Produce the records below again, word for word, but stop after the line that contains "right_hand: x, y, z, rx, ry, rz".

__DATA FOR THE TASK__.
━━━━
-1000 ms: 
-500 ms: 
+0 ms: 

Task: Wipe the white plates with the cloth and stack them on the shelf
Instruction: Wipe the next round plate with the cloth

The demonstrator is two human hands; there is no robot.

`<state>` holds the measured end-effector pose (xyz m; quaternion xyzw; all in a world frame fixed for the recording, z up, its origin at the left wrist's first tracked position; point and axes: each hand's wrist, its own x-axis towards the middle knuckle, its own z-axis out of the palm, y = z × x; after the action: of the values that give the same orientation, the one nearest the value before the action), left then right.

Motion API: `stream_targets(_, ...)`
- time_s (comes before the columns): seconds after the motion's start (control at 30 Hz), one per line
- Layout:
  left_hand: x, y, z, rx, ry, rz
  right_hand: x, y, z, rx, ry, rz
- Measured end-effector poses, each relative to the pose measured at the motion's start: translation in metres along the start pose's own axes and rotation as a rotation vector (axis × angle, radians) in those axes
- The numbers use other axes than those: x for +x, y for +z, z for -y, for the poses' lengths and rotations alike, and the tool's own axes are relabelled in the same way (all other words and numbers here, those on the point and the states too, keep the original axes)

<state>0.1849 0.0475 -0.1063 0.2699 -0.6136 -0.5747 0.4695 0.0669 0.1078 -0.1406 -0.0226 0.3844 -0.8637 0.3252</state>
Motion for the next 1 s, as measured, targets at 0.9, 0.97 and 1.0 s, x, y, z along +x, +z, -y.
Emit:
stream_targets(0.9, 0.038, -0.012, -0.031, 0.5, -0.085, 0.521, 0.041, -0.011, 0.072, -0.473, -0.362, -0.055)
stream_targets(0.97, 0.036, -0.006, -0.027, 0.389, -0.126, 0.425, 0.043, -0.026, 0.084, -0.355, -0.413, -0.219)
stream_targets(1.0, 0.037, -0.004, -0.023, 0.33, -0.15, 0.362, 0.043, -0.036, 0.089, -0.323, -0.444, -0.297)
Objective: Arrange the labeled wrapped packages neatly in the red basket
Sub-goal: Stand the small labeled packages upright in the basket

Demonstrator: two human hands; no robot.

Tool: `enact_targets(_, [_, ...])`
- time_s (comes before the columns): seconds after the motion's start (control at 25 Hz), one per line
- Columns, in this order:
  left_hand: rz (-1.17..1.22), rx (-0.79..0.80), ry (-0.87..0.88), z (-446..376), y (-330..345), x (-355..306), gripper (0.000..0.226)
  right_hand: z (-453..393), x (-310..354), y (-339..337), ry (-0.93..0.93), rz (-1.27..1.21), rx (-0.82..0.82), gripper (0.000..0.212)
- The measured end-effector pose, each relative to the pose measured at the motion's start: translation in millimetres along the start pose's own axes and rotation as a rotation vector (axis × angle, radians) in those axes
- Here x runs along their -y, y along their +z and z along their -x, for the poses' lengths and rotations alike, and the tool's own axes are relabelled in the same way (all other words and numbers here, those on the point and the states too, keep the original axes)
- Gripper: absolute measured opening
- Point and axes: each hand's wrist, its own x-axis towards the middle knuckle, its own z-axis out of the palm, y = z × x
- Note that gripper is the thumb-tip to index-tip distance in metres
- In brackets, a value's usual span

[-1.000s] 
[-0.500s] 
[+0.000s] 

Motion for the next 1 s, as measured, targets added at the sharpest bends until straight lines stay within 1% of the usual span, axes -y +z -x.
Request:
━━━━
__EXPECTED OUTPUT__.
-1000 ms: 
-500 ms: 
+0 ms: 

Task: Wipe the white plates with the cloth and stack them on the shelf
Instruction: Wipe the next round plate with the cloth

The demonstrator is two human hands; there is no robot.

`<state>` holds the measured end-effector pose (xyz m; quaternion xyzw; all in a world frame fixed for the recording, z up, its origin at the left wrist's first tracked position; point and axes: each hand's wrist, its own x-axis towards the middle knuckle, its own z-axis out of the palm, y = z × x; after the action: of the values that give the same orientation, the one nearest the value before the action), left then right.

Motion API: `stream_targets(_, ...)`
- time_s (comes before the columns): seconds after the motion's start (control at 30 Hz), one per line
- Layout:
  left_hand: x, y, z, rx, ry, rz
  right_hand: x, y, z, rx, ry, rz

The answer has now been finished.